For example, in Medicine, angiography (arteriography) by contrast was a former gold standard for heart disease. A recent study reported the sensitivity of angiography to be 66.5% and the specificity to be 82.6%. Now magnetic resonance angiography (MRA) has become the new gold standard, with a reported sensitivity of 86.5% and a specificity of 83.4%.¹⁰ The acceptance of a new gold standard default method takes time and exhaustive evidence, especially if the internal validity is consistent and acceptable.

As for ground truth, it can signify the mean value from the collection of data from a particular experimental model (that preferentially uses gold standard method) representing behavioral reference. For example, using an universal shear testing machine to evaluate the strength of a new resin for bracket bonding, we obtain a value of X. This value can be compared to a reference value obtained by previous observations. Thus, if the resulting X value is similar to or higher than those found in ground truth, it can be said that this new resin has an appropriate value. There is a consensus that the clinical resistance pattern for bracket bonding corresponds to something around 6.8 Mpa (this value matches more in ground truth definition than gold standard as it can not be precisely checked).¹¹ So this value can be used as reference ground truth to accept or reject the hypothesis that a particular new resin has admissible clinical strength or resistance. Therefore, in simple terms, a gold standard test refers to a diagnostic method with the best accuracy; whereas ground truth represents the reference values used as standard for comparison purposes.

In a recent study, authors classified midpalatal suture ossification in five maturation stages.¹² A total of 140 cone-beam computed tomography (CBCT) scans from palatal suture were collected and blindly classified into five stages. The images were used as ground truth reference. Subsequently, 30 images were randomly evaluated and reclassified by three experienced orthodontists. The authors found strong agreement in the proposed classification method, with kappa index ranging from 0.82 to 0.93. However, for this diagnostic method of suture maturation to become a gold standard, histological confirmation is required to test specificity and sensibility. In other words, it should be tested whether CBCT scans of "no suture" really mean midpalatal suture tissue absence or the opposite in their five stages.

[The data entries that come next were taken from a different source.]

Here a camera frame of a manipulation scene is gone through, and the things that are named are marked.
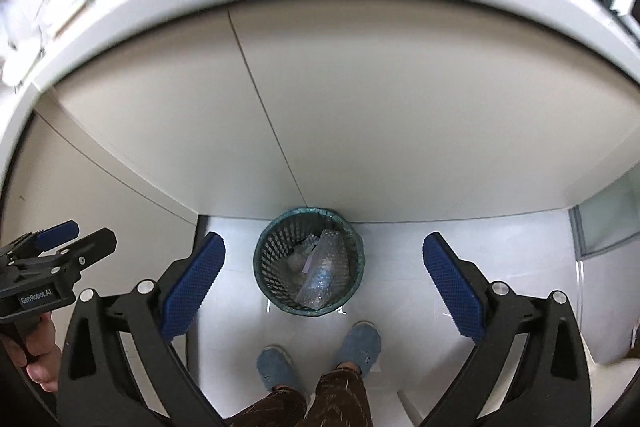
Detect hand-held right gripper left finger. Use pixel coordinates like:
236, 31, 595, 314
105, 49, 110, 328
56, 231, 228, 427

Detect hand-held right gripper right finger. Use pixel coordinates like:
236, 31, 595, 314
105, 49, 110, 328
422, 231, 594, 427

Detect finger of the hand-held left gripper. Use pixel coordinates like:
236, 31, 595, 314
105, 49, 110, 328
30, 228, 118, 279
0, 219, 81, 260

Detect dark green mesh wastebasket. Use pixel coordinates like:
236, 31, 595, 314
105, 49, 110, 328
253, 206, 366, 319

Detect person's left hand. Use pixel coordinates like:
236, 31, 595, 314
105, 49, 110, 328
0, 311, 64, 394

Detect blue slipper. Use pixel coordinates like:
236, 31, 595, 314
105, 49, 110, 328
332, 320, 384, 376
256, 345, 301, 393

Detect brown patterned trousers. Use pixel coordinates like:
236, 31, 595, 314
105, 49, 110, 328
225, 368, 374, 427

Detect beige base cabinet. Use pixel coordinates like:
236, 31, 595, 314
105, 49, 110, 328
0, 0, 640, 233

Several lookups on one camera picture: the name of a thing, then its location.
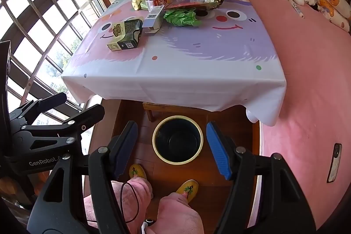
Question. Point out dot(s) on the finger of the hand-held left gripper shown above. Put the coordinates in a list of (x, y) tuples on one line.
[(52, 101), (85, 116)]

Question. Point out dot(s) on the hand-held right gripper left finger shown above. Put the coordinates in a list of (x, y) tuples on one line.
[(127, 146)]

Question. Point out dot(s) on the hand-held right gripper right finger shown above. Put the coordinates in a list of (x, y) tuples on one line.
[(219, 151)]

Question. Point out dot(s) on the white cardboard box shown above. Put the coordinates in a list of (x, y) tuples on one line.
[(153, 18)]

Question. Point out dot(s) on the yellow slipper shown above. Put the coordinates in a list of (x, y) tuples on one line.
[(187, 187), (138, 171)]

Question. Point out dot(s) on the wooden stool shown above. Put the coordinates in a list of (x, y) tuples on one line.
[(149, 110)]

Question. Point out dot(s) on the person's left leg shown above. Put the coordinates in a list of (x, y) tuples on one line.
[(137, 195)]

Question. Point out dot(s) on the person's leg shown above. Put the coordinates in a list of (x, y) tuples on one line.
[(178, 214), (137, 195)]

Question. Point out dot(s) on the window with metal grille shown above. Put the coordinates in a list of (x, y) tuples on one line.
[(41, 31)]

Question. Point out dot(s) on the person's right leg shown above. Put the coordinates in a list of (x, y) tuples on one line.
[(178, 214)]

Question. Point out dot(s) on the small white plug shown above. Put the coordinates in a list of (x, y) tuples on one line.
[(147, 223)]

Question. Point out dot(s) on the cartoon printed tablecloth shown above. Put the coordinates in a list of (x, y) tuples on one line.
[(192, 72)]

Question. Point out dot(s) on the black and cream carton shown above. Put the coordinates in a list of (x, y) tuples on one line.
[(126, 34)]

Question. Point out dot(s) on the pink bed sheet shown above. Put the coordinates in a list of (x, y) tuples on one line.
[(301, 72)]

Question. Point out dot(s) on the smartphone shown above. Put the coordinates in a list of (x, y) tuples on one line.
[(334, 162)]

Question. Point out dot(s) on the light green packet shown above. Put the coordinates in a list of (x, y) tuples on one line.
[(145, 5)]

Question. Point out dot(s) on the crumpled green paper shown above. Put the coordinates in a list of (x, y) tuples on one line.
[(182, 17)]

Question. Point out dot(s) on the marker pen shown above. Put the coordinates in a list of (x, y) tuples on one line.
[(297, 9)]

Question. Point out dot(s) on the folded cartoon blanket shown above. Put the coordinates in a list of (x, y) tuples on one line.
[(329, 3)]

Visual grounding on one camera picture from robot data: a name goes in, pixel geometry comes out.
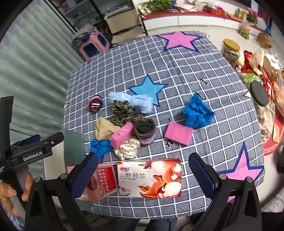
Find pile of snack packets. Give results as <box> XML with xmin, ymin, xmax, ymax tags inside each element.
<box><xmin>236</xmin><ymin>49</ymin><xmax>284</xmax><ymax>111</ymax></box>

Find person's left hand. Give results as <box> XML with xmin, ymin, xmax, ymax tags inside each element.
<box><xmin>0</xmin><ymin>173</ymin><xmax>34</xmax><ymax>217</ymax></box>

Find thick pink sponge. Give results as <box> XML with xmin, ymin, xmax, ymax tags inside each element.
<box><xmin>110</xmin><ymin>122</ymin><xmax>134</xmax><ymax>149</ymax></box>

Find beige sock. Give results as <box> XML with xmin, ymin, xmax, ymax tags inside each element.
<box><xmin>95</xmin><ymin>117</ymin><xmax>121</xmax><ymax>141</ymax></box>

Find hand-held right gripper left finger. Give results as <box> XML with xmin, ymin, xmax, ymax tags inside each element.
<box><xmin>24</xmin><ymin>152</ymin><xmax>99</xmax><ymax>231</ymax></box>

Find brown paper bag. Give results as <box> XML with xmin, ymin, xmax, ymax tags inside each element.
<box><xmin>256</xmin><ymin>32</ymin><xmax>273</xmax><ymax>49</ymax></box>

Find leopard print scrunchie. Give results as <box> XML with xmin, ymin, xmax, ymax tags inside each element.
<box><xmin>106</xmin><ymin>100</ymin><xmax>144</xmax><ymax>127</ymax></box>

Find yellow bag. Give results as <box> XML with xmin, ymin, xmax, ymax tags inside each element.
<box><xmin>239</xmin><ymin>22</ymin><xmax>251</xmax><ymax>40</ymax></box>

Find red floral tissue box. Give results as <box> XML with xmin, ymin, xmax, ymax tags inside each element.
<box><xmin>67</xmin><ymin>158</ymin><xmax>183</xmax><ymax>201</ymax></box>

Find grey-green storage box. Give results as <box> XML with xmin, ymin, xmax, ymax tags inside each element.
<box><xmin>63</xmin><ymin>130</ymin><xmax>86</xmax><ymax>167</ymax></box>

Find red round mat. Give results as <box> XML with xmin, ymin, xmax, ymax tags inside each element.
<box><xmin>262</xmin><ymin>111</ymin><xmax>284</xmax><ymax>157</ymax></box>

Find striped knit hat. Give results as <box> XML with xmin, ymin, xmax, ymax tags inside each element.
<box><xmin>133</xmin><ymin>118</ymin><xmax>156</xmax><ymax>146</ymax></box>

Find green curtain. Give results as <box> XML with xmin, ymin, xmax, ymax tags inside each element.
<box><xmin>0</xmin><ymin>0</ymin><xmax>86</xmax><ymax>171</ymax></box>

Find black round disc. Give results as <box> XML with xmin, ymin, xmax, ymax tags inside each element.
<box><xmin>250</xmin><ymin>80</ymin><xmax>269</xmax><ymax>106</ymax></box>

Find cardboard box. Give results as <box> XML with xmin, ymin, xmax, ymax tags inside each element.
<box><xmin>105</xmin><ymin>9</ymin><xmax>143</xmax><ymax>44</ymax></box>

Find white counter with red edge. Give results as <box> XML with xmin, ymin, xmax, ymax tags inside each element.
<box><xmin>142</xmin><ymin>9</ymin><xmax>264</xmax><ymax>31</ymax></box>

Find small blue crumpled glove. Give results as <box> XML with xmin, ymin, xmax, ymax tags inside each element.
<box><xmin>89</xmin><ymin>139</ymin><xmax>113</xmax><ymax>159</ymax></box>

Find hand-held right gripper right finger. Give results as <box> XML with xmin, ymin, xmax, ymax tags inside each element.
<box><xmin>188</xmin><ymin>152</ymin><xmax>263</xmax><ymax>231</ymax></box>

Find green plants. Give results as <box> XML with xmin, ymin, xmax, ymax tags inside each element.
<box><xmin>138</xmin><ymin>0</ymin><xmax>178</xmax><ymax>14</ymax></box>

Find pink plastic stool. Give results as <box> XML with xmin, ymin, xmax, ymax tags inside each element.
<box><xmin>79</xmin><ymin>30</ymin><xmax>110</xmax><ymax>61</ymax></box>

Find light blue plastic cover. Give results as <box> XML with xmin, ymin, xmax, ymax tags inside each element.
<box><xmin>109</xmin><ymin>92</ymin><xmax>154</xmax><ymax>114</ymax></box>

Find glass jar with gold lid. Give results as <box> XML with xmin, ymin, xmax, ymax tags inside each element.
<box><xmin>222</xmin><ymin>38</ymin><xmax>241</xmax><ymax>65</ymax></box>

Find white polka dot scrunchie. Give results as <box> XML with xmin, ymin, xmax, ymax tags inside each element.
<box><xmin>114</xmin><ymin>138</ymin><xmax>141</xmax><ymax>160</ymax></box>

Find large blue glove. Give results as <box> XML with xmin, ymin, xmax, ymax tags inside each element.
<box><xmin>182</xmin><ymin>94</ymin><xmax>215</xmax><ymax>129</ymax></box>

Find grey checked star tablecloth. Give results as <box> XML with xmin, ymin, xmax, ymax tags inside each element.
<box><xmin>63</xmin><ymin>31</ymin><xmax>265</xmax><ymax>221</ymax></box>

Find glass cabinet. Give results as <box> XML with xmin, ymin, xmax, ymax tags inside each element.
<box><xmin>50</xmin><ymin>0</ymin><xmax>136</xmax><ymax>34</ymax></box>

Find beige cloth bag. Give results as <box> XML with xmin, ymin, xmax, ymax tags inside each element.
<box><xmin>255</xmin><ymin>101</ymin><xmax>277</xmax><ymax>145</ymax></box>

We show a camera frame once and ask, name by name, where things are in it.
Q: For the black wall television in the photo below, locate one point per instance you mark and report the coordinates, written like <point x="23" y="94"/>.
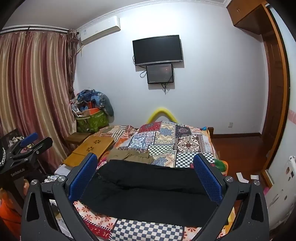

When a clinician or researcher is interested in critiquing a study, which describes the process for evaluating a diagnostic test, or conducting such study, it is important to note that studies of a diagnostic test follow the rules described in the literature. The Standards for Reporting of Diagnostic Accuracy Studies (STARD)¹³ is a list containing 25 items used to critically evaluate the quality of a particular diagnostic test study. Another accepted format used to evaluate studies of diagnostic tests is the Quality Assessment of Studies of Diagnostic Accuracy Included in Systematic Reviews (QUADAS).¹⁴ the latter is a 14-item checklist (answers can be "yes", " no" or" unclear ") used to measure potential risk of bias in systematic reviews. Systematic reviews of these studies may follow the format proposed by the Cochrane Collaboration available at (Cochrane Handbook for Systematic Reviews of Diagnostic Test Accuracy) (http://srdta.cochrane.org/handbook-dta-reviews).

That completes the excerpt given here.